Target Idioms: Retry Classification, Error Wrapping (%w), Timer Reuse, Context Deadlines
Difficulty: 🟡 Intermediate

🧠 The "Why"

In other languages, retries are often hidden in SDKs. In Go, its easy to write:

  • infinite retry loops,
  • retry-on-any-error (bad),
  • retry that ignores context cancellation (worse),
  • retry implemented with repeated time.Sleep (hard to test, wasteful).

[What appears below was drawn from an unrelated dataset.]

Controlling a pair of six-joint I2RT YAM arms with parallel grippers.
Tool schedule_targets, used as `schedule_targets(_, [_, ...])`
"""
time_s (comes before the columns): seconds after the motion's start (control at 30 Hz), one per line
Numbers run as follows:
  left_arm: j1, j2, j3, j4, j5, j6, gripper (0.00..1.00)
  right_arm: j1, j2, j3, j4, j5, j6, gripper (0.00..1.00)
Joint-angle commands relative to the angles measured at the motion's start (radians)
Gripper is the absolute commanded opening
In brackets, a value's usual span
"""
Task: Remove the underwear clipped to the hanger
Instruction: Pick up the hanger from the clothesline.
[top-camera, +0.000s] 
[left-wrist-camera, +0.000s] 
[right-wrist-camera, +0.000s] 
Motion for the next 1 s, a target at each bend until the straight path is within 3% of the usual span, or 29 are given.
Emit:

This kata makes you implement a testable, context-aware retry loop.

🎯 The Scenario

You call a flaky downstream service. You should retry only on transient failures:

  • net.Error with Timeout() == true
  • HTTP 429 / 503 (if you model HTTP)
  • sentinel ErrTransient

Everything else must fail immediately.

🛠 The Challenge

Implement:

  • type Retryer struct { ... }
  • func (r *Retryer) Do(ctx context.Context, fn func(context.Context) error) error

1. Functional Requirements

  • Retries up to MaxAttempts.
  • Uses exponential backoff: base * 2^attempt with a max cap.
  • Optional jitter (deterministic in tests).
  • Stops immediately on ctx.Done().

2. The "Idiomatic" Constraints (Pass/Fail Criteria)

  • Must NOT call time.Sleep inside the retry loop.
  • Must use a time.Timer and Reset it (timer reuse).
  • Must wrap the final error with context (attempt count) using %w.
  • Must classify errors using errors.Is / errors.As.

🧪 Self-Correction (Test Yourself)

  • If context cancellation only stops after the sleep: you failed.
  • If you retry non-transient errors: you failed classification.
  • If you cant test it without real time: inject time/jitter sources.